# Fourth swarm from the same hive this month



## AsaBSpade (Jun 23, 2009)

My wife installed a four pound package into an eight frame deep hive on April 4th. We added an eight frame deep super on May 2nd.

The hive swarmed on June 6th; they went about fifty feet up in a redwood tree but we were able to climb up the thick limbs and catch the swarm in a sack and dump it into an empty hive (with 2 frames of honey and 6 frames of foundation).

The hive swarmed a second time on June 12. This time the swarm was 60 feet up the tree and we decided to try a more passive approach; my wife built a shelf about ten feet up between the tree they were in and an adjacent tree and placed a hive with a few frames of honey in it. A few days later I observed the swarm move over to the neighbors yard and take up a new location only 20 feet up; we were able to capture that swarm as well once my wife got home from work.

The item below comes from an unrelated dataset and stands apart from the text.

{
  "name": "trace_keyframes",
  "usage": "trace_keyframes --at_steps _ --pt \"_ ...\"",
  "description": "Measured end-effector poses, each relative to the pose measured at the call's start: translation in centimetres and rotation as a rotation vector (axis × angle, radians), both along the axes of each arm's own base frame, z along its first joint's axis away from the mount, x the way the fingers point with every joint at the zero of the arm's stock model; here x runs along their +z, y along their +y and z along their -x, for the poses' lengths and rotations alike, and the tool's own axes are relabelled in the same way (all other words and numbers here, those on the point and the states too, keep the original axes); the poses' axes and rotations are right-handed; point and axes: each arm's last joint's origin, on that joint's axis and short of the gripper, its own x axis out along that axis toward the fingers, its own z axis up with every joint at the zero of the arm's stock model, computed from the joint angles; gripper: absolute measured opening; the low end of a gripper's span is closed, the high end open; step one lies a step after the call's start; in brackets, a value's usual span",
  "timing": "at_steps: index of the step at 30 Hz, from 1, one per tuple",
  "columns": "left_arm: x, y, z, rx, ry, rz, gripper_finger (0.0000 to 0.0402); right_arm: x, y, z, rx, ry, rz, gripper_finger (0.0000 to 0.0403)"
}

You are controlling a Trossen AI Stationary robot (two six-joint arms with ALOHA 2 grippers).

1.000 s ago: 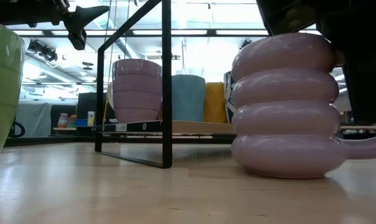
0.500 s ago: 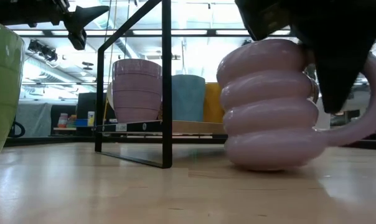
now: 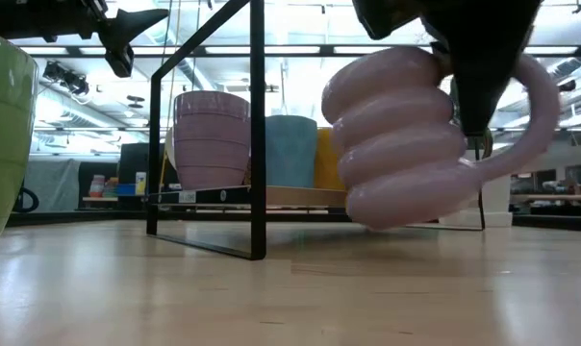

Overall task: Place coffee mugs
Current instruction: Put the violet mug on the shelf

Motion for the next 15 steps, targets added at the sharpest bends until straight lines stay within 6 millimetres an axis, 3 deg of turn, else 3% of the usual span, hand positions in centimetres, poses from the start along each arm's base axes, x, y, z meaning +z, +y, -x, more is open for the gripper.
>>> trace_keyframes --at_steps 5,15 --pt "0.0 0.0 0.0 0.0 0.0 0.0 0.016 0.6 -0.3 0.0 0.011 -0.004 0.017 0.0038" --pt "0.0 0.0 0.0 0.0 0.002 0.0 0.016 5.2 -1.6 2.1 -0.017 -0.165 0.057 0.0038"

We put a queen excluder and another 8 frame deep super on top of the original hive to give them more room to expand figuring they must be swarming because the hive was so full. Over the next week I observed that only a few bees made it through the excluder; they seemed to have no interest expanding into the new super.

On June 17th the hive swarmed a third time. That swarm is still in the redwood tree about 60 feet up as of this posting; we have run out of empty boxes to capture them in.

We removed the excluder and a few days afterward the bees still hadn't moved up into the empty super so we switched around a couple frames, pulling two mostly full frames up into the third story and placing a two of the frames of foundation down into the second.

Yesterday, June 22nd, the original hive swarmed a fourth time. This swarm is now sitting about 50 feet up in that same redwood; about ten feet below the other swarm.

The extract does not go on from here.